Would you output all the data exactly as it stands?

++++ Data extract

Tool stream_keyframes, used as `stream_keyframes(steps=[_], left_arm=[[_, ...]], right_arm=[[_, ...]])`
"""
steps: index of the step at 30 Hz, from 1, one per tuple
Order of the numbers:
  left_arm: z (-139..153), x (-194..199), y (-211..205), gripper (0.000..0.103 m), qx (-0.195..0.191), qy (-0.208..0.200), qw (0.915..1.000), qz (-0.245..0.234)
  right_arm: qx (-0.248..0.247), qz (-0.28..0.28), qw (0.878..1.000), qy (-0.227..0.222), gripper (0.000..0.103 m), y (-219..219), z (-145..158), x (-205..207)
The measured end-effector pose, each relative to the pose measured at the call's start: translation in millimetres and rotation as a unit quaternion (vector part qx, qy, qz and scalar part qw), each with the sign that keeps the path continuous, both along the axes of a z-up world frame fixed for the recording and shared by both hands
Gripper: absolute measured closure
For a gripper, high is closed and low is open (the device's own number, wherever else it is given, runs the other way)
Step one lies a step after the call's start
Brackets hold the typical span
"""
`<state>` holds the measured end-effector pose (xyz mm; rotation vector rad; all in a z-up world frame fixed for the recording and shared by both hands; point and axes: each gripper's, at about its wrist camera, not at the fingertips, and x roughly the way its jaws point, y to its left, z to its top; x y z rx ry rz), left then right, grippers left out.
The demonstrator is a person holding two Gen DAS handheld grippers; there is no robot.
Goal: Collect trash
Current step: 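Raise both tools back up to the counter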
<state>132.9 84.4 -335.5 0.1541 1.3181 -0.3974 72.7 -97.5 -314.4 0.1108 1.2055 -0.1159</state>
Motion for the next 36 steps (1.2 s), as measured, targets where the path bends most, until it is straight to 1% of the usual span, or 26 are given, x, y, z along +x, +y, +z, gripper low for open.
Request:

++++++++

Response >>
Tool stream_keyframes, used as `stream_keyframes(steps=[_], left_arm=[[_, ...]], right_arm=[[_, ...]])`
"""
steps: index of the step at 30 Hz, from 1, one per tuple
Order of the numbers:
  left_arm: z (-139..153), x (-194..199), y (-211..205), gripper (0.000..0.103 m), qx (-0.195..0.191), qy (-0.208..0.200), qw (0.915..1.000), qz (-0.245..0.234)
  right_arm: qx (-0.248..0.247), qz (-0.28..0.28), qw (0.878..1.000), qy (-0.227..0.222), gripper (0.000..0.103 m), y (-219..219), z (-145..158), x (-205..207)
The measured end-effector pose, each relative to the pose measured at the call's start: translation in millimetres and rotation as a unit quaternion (vector part qx, qy, qz and scalar part qw), each with the sign that keeps the path continuous, both along the axes of a z-up world frame fixed for the recording and shared by both hands
Gripper: absolute measured closure
For a gripper, high is closed and low is open (the device's own number, wherever else it is given, runs the other way)
Step one lies a step after the call's start
Brackets hold the typical span
"""
`<state>` holds the measured end-effector pose (xyz mm; rotation vector rad; all in a z-up world frame fixed for the recording and shared by both hands; point and axes: each gripper's, at about its wrist camera, not at the fingertips, and x roughly the way its jaws point, y to its left, z to its top; x y z rx ry rz), left then right, grippers left out.
The demonstrator is a person holding two Gen DAS handheld grippers; there is no robot.
Goal: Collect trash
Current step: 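Raise both tools back up to the counter
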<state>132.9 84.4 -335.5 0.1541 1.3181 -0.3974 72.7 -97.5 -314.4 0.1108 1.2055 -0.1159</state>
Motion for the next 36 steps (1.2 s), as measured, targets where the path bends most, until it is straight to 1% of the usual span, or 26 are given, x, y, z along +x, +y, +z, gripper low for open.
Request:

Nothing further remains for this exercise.